Der Höhe nach hat der Antragsgegner nicht die vollen Leistungen aus dem Bescheid vom 8. Dezember 2016 bis zur Fortsetzung
der Leistungsgewährung durch das Jobcenter S.- Kreis zu gewähren. "Die Leistungen" im Sinne des § 2 Abs. 3 Satz 1 SGB X sind im Fall der Antragstellerin, bei der Mehrbedarfe nicht erkennbar sind, nur diejenigen Beträge, die der Antragsgegner
für den Regelbedarf bewilligt hat.
Grundsätzlich muss die Leistung durch die nicht mehr örtlich zuständige Behörde in dem bisherigen (rechtmäßigen) Umfang erbracht
werden. Ausgenommen von dem Anspruch auf Weiterzahlung sind solche Leistungen, die sich auf einen Anspruch beziehen, der allein
durch die bisher oder im Anschluss zuständige Behörde zu decken ist. Der Begriff "Leistungen" im Sinne des § 2 Abs. 3 SGB II setzt nämlich ein Fortbestehen des Leistungsanspruchs sowie der notwendigen Leistungsvoraussetzungen unabhängig vom Wechsel
der Behördenzuständigkeit voraus. Daher ist im Bereich des SGB II bei einem sog. trägerübergreifenden Umzug die Weiterzahlung von Leistungen für Unterkunft und Heizung ausgeschlossen. Zieht
der SGB II-Leistungsempfänger aus seiner Wohnung im örtlichen Zuständigkeitsbereich einer Behörde aus, verliert er damit automatisch
seinen Anspruch auf Leistungen für diese nicht mehr genutzte Wohnung nach dem § 22 SGB II, weil ein entsprechender Bedarf nicht mehr zu berücksichtigen ist (vgl. LSG Sachsen-Anhalt, Beschluss vom 27. Januar 2015
- L 4 AS 969/13 NZB - juris, Rn. 24; Neumann in Hauck/Noftz, SGB X, Kommentar, Stand Einzelkommentierung Lfg. 2/13, § 2 Rn. 37).

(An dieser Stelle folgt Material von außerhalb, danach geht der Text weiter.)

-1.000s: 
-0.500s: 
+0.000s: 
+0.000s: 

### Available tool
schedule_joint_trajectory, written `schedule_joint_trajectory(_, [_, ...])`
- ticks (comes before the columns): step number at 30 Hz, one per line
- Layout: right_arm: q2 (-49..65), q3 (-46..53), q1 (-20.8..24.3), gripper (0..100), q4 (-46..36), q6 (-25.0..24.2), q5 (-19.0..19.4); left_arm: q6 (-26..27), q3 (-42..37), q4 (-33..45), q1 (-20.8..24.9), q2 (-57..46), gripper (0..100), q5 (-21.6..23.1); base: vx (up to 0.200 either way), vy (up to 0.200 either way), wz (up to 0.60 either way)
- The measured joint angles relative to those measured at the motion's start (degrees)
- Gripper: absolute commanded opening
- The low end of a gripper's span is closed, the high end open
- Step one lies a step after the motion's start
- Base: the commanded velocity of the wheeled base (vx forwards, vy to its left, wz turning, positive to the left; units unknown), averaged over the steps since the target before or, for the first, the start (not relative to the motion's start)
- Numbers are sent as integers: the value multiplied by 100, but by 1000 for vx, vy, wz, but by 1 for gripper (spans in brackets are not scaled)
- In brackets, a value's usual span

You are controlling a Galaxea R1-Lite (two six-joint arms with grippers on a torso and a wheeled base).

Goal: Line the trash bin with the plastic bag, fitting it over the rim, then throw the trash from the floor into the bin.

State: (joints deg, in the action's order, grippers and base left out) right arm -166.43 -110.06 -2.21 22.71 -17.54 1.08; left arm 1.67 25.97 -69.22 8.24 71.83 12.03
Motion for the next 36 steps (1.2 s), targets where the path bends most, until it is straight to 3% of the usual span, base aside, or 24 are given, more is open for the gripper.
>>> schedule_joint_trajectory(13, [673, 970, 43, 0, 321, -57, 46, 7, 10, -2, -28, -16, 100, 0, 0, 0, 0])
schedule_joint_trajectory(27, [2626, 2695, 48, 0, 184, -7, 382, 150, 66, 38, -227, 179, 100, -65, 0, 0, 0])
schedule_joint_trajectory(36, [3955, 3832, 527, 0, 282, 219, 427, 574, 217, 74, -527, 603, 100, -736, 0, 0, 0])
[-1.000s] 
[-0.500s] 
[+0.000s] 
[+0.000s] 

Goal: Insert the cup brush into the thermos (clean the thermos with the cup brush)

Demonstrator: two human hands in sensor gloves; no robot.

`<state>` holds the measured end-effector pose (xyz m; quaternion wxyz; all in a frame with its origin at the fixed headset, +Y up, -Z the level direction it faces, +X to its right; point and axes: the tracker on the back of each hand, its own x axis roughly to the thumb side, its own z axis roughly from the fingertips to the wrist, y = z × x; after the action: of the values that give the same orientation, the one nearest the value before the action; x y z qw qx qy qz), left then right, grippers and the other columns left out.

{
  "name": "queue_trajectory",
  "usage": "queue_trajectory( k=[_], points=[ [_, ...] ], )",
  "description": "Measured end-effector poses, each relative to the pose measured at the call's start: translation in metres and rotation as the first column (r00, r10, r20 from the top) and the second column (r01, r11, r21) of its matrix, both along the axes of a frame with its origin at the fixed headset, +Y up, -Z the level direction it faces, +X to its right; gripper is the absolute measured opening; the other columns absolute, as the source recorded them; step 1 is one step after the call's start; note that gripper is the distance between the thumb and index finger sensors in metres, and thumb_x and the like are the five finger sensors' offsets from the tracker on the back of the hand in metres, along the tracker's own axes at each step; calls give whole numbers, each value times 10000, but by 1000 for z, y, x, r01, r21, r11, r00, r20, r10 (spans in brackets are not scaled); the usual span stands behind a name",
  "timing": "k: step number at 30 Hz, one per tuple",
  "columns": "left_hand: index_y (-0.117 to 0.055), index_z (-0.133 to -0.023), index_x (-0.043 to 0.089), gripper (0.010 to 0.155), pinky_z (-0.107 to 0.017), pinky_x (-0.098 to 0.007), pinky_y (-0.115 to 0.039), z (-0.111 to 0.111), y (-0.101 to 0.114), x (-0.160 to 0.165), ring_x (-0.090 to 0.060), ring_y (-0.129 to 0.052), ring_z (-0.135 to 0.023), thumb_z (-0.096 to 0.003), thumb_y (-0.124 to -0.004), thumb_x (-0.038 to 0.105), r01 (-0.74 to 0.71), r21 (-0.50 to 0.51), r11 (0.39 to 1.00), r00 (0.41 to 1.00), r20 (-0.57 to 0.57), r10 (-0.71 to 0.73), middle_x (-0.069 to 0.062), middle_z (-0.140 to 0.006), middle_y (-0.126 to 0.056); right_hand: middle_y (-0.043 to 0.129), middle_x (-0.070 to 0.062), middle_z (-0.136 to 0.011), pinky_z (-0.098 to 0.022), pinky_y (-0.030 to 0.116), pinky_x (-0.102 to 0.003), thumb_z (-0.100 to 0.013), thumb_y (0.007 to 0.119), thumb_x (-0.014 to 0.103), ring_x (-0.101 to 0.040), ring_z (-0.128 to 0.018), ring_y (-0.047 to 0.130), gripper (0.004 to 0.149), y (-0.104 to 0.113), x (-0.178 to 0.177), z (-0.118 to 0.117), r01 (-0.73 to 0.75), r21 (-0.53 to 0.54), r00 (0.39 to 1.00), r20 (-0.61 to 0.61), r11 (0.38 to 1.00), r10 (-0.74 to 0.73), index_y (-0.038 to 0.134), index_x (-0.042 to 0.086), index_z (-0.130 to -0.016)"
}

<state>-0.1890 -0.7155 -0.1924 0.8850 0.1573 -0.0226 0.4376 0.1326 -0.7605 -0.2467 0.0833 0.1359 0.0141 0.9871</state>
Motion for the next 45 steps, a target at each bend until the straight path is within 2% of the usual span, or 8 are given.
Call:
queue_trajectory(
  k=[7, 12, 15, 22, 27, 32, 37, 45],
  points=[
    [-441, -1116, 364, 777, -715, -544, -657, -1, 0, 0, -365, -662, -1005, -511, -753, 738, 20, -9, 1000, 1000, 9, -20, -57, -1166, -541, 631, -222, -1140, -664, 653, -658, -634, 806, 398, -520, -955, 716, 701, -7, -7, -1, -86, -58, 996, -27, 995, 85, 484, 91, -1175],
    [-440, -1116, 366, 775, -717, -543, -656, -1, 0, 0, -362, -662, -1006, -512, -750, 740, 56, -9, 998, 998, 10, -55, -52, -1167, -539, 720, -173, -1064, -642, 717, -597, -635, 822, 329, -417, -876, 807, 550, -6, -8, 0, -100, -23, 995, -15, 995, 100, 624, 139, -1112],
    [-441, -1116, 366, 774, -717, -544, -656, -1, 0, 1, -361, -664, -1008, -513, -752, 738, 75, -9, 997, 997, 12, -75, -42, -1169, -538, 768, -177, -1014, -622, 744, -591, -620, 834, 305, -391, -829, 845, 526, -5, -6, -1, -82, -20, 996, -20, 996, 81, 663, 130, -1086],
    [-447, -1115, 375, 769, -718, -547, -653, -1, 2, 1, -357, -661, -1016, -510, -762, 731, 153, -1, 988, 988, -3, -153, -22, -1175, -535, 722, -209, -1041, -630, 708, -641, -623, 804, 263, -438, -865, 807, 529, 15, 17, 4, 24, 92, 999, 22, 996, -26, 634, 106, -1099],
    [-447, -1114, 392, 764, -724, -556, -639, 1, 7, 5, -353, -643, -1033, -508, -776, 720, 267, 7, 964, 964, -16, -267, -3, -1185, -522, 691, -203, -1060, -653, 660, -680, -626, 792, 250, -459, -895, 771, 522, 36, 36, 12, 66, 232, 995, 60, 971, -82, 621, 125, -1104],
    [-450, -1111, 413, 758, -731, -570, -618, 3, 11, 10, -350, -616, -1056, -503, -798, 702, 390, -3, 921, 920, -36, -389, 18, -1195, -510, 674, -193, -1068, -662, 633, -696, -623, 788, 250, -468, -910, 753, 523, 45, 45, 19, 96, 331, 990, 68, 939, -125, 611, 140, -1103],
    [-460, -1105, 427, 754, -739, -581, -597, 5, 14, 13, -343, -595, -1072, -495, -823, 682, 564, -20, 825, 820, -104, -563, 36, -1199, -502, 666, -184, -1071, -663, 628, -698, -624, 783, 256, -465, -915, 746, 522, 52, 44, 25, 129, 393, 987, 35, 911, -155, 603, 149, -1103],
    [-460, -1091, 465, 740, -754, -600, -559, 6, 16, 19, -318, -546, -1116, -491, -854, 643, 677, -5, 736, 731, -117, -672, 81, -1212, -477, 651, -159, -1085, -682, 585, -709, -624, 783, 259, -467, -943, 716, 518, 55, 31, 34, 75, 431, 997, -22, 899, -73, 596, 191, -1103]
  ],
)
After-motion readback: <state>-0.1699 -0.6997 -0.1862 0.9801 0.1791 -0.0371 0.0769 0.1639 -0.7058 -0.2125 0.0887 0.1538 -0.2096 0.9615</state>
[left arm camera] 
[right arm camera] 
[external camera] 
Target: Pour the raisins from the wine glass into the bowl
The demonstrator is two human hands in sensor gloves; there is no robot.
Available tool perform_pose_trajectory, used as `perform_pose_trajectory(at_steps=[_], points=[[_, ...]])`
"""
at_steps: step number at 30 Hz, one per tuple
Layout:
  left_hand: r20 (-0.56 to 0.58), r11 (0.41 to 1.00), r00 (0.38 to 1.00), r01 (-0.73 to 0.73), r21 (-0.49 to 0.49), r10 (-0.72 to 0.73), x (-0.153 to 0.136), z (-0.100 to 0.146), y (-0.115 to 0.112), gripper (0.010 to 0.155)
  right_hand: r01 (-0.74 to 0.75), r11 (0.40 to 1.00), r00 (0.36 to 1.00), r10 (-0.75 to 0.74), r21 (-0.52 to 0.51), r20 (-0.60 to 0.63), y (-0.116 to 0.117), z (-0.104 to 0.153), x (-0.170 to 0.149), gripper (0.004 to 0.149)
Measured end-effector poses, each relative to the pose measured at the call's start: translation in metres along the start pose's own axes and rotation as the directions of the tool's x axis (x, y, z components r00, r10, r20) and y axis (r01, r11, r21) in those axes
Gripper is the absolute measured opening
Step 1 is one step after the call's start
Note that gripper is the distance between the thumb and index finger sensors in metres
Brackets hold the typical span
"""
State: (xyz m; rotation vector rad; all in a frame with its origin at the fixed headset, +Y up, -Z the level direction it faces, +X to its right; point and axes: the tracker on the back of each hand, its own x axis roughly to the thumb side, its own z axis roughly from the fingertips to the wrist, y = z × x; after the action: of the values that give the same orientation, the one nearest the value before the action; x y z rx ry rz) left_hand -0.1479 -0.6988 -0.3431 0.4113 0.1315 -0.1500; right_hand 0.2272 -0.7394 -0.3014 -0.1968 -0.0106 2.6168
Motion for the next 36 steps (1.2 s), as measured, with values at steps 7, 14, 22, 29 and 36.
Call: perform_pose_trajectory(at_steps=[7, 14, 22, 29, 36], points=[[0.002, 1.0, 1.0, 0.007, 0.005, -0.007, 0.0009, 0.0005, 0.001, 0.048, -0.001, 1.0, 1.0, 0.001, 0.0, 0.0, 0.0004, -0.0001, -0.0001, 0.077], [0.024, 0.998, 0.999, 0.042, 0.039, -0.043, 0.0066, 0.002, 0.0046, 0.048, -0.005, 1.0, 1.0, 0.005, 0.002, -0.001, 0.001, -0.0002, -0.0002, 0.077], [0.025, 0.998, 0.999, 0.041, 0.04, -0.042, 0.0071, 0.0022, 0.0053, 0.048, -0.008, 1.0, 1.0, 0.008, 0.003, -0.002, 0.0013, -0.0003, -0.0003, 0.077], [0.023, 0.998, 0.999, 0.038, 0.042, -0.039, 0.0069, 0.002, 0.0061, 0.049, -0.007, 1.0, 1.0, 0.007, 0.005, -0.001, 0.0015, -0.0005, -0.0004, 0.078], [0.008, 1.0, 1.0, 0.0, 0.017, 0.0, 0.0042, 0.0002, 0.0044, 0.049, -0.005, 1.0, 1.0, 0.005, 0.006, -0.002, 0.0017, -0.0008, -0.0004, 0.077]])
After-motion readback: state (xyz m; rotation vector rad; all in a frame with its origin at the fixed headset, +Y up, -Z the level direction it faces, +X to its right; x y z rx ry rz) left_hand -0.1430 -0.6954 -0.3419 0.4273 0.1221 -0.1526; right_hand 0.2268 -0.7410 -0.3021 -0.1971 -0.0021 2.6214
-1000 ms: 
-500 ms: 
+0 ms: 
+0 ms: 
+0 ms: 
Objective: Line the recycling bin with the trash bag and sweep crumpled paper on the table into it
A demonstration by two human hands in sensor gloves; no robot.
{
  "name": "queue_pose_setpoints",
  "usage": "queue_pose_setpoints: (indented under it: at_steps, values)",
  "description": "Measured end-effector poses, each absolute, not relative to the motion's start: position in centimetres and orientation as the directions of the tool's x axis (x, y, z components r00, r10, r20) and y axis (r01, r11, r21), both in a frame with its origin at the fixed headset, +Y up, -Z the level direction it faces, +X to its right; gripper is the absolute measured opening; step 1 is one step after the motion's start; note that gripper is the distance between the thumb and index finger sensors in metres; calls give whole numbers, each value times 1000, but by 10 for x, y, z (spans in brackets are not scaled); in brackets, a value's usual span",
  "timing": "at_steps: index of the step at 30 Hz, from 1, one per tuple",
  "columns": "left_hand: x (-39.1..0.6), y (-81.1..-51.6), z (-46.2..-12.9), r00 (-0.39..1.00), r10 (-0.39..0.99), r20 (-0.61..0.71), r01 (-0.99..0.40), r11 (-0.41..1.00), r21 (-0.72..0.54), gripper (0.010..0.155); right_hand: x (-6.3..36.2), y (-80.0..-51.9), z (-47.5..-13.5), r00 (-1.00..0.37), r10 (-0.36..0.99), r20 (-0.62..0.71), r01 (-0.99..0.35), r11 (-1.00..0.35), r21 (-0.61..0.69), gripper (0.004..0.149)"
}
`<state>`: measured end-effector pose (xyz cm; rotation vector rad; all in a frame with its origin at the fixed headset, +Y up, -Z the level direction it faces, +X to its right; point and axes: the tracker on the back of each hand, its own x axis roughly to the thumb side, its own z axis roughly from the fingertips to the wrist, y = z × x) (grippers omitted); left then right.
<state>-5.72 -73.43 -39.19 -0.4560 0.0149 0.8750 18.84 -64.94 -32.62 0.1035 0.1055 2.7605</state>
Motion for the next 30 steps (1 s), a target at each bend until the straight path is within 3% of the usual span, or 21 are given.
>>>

Daher sind die Leistungen für Unterkunft und Heizung aus dem Bescheid vom 8. Dezember 2016 nicht weiter zu erbringen.
Die Kostenentscheidung beruht auf der entsprechenden Anwendung des §
193 SGG und berücksichtigt die Leistungsaufnahme durch das nunmehr örtlich zuständige Jobcenter zum 1. Juni 2017 sowie das Unterliegen
der Antragstellerin im Hinblick auf die Weiterzahlung der Aufwendungen für Unterkunft und Heizung.
Diese Entscheidung kann gemäß §
177 SGG nicht mit der Beschwerde zum Bundessozialgericht angefochten werden.